Before there was the clock, there was the phone.
“Phones,” at Paula Cooper Gallery, is a journey back to Christian Marclay’s work from two decades ago. His longtime admirers will retrace some earlier steps. Those who know him from The Clock will see work that seems to be a prequel to that project.
The Clock, for the record, is Marclay’s 2010 installation of thousands of film and television clips in a 24-hour loop. A carousel of motion picture fantasy, it also displays the accurate time, as if to anchor the viewer in something real. Marclay’s interplay of reel and real was a hit wherever a museum made the time for it.
Up the stairs at the Paula Cooper Gallery, the room that you’ll enter shows an installation that Marclay named Boneyard when he created it in 1990. 750 phone shapes in faded white are strewn on the floor, like dried skeletons whitened over time in the desert.
It’s not a game to find which one is ringing.
Is it a boneyard for a mute superannuated technology? There are elements of a generic memorial site here, in contemporary art’s desiccated language of genocide or historical crisis. But these are phones, after all, not people, and this expanse of receivers, as they were called, seems like the 1990s version of the dead letter office—a cemetery for a device whose time has past.
Now you know what it’s like to be put on hold for too long. As the media theorist Marshall McLuhan used to say, when an object ceases to have a function, either it passes into extinction, or it becomes a work of art.
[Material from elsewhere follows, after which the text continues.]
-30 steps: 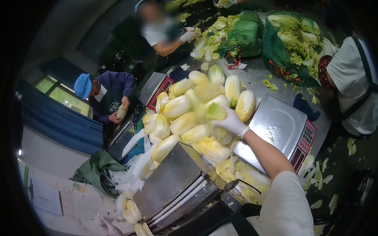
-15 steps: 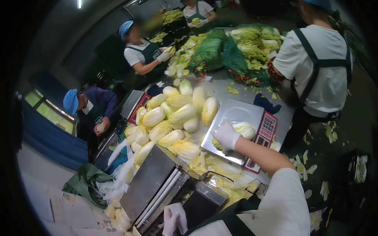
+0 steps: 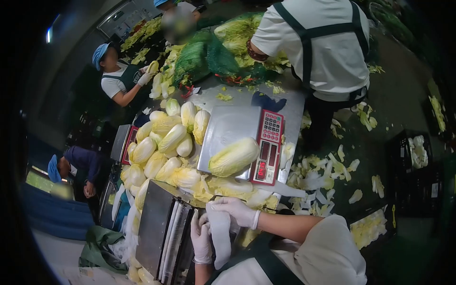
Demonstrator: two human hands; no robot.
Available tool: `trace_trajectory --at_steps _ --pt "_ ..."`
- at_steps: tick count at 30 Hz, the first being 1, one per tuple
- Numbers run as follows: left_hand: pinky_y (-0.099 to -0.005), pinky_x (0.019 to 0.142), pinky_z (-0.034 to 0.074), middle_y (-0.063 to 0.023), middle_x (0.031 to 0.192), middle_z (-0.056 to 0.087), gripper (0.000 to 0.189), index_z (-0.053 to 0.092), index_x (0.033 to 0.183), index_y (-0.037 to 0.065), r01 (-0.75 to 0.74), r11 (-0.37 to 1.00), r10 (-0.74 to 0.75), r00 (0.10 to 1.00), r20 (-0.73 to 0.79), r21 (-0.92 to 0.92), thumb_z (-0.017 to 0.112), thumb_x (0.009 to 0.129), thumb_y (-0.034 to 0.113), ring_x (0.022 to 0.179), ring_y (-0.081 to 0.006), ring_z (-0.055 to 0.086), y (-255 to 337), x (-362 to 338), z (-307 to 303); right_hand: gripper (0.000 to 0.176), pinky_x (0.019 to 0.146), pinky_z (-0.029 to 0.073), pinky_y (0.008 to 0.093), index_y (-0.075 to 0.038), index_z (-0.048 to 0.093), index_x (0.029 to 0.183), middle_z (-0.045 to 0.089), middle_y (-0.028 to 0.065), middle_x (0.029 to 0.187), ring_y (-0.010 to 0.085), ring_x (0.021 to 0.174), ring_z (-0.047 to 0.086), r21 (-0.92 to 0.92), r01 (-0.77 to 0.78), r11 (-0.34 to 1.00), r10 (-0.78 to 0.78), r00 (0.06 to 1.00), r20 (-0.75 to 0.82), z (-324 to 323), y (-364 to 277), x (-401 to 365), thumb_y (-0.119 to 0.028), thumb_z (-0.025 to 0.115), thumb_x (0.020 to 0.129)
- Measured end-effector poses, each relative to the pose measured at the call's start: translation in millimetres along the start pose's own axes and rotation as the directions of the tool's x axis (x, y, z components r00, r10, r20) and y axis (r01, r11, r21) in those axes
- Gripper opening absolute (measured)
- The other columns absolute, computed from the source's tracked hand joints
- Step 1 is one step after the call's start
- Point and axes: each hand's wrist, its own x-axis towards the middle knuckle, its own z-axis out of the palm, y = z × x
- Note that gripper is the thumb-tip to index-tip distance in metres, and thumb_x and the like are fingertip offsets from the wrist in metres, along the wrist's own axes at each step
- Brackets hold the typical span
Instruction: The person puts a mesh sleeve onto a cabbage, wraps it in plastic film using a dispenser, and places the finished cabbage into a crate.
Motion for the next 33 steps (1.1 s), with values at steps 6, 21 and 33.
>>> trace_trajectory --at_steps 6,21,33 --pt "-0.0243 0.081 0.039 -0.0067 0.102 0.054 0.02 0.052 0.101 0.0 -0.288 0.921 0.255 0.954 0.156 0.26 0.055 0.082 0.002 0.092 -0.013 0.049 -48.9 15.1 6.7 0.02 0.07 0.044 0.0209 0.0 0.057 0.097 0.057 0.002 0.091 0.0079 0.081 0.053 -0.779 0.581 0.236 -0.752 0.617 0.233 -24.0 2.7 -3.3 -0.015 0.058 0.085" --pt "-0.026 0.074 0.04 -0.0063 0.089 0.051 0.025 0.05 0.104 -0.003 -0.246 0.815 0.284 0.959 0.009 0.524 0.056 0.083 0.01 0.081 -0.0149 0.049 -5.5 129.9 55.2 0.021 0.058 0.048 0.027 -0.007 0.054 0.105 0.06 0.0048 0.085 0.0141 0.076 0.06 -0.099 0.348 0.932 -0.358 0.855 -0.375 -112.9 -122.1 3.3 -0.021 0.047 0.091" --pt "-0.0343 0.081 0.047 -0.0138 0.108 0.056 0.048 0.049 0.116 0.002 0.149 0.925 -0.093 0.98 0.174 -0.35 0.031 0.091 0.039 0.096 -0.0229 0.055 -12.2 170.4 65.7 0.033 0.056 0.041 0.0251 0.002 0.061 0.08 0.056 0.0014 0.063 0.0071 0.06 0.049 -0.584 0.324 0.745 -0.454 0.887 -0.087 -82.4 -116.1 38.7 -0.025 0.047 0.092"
(If you want to see what collections of distinctly un-iconic discarded mobile phones look like, try the photography of Chris Jordan, in a collection of pictures that he calls “Intolerable Beauty: Portraits of American Mass Consumption.”
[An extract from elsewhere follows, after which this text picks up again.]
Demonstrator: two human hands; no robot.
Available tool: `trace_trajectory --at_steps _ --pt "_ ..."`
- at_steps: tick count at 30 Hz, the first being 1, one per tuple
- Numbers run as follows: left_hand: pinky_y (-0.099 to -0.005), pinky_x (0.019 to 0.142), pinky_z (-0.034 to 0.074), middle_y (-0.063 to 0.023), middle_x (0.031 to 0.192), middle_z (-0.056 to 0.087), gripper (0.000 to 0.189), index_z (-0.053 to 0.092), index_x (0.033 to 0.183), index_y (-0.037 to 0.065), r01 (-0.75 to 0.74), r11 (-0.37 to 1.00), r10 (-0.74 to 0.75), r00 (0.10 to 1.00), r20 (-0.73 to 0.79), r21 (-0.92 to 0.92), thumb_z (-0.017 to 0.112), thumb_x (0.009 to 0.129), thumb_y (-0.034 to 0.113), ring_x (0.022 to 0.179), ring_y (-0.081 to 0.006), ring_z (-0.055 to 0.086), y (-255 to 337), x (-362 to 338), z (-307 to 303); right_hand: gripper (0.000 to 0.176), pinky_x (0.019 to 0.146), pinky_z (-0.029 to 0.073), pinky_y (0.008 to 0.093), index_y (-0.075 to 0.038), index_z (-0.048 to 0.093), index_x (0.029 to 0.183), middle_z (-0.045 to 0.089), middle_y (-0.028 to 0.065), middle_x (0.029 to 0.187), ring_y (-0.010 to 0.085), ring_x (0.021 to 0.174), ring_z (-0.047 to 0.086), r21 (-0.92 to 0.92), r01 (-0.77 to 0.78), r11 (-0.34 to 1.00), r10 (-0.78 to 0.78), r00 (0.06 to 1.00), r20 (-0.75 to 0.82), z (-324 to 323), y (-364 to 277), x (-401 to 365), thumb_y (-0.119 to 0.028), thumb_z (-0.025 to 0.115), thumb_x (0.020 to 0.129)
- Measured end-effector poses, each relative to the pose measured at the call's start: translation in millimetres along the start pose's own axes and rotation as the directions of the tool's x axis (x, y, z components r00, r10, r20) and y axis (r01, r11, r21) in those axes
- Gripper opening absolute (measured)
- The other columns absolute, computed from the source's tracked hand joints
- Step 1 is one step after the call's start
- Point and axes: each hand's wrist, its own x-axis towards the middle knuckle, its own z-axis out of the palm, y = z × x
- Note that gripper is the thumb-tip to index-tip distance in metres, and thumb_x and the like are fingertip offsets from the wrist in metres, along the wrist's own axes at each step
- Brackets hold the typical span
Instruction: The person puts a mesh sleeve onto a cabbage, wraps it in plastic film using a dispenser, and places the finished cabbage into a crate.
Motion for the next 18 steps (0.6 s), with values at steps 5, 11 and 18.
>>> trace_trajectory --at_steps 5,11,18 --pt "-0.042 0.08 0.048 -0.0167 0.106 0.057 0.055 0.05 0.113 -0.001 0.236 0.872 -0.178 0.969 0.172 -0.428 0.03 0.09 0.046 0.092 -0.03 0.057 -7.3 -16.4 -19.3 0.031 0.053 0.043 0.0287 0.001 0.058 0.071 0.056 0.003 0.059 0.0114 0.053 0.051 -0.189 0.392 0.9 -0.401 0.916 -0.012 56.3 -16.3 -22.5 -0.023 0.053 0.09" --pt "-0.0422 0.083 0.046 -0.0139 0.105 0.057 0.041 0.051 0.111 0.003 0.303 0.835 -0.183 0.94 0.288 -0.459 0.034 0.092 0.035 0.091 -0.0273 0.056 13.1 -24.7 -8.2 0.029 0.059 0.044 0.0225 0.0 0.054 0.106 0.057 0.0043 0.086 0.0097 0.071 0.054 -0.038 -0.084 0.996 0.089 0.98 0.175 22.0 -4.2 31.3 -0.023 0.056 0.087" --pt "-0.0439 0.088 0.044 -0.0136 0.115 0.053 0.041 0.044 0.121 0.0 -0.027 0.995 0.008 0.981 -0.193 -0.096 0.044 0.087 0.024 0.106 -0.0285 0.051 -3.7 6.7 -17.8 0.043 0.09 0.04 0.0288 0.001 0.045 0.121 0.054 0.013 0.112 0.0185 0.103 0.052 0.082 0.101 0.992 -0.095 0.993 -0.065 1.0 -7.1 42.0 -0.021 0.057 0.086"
Moving through in the tiny lobby on the second floor, you see the work most reminiscent of his Clock, Telephones, a video monitor which shows a cycle of clips from Hollywood films in which the telephone is part of the action. But unlike his time-keeping masterpiece, this one lasts a mere seven minutes. Marquee names from Katherine Hepburn to Meg Ryan dial numbers, greet the voice on the other end of the connection, speak in edited haikus, and then end conversations with a range of emotions. No surprise, the 1995 parade of moving pictures includes plenty of visits to the phone booth, which has passed into near-extinction along with the rotary dial.
If you can’t get to the gallery, look for Telephones on youtube. It’s usually up briefly before someone forces it to be removed.
The third room in this tour through the pasts of both Marclay and the telephone is Extended Phone II from 1994, which looks like a coiled hose wound with a phone at the end.
There’s an obvious warning here—that the telephone which distances you from real contact with people and places can constrict around the person using it and cause harm. The threat seems oddly charming now, since the telephone cord is as far from the digital world as you can get. So why look at Marclay’s creations? Well, why look at a dinosaur? A museum uptown shows plenty of them.
Marclay’s originality is in the arrangement of objects, rather than in the objects themselves. Consider his rapid-fire clips of cigarette butts and chewing gum underfoot.
Bear in mind that Marclay wasn’t the first to make the phone the center of a work of art. In 1948, no less than Norman Rockwell painted a cover for the Saturday Evening Post, The Gossips, that illustrates the flow of salacious news from one friend to the next. There are five rows of gossipy pairings on Rockwell’s grid. Only four of those pas de deux have telephones in them, but Rockwell lets you see the device’s potential. Now that device is an archaeological object, somewhere in a landfill. If only we could say that about gossip.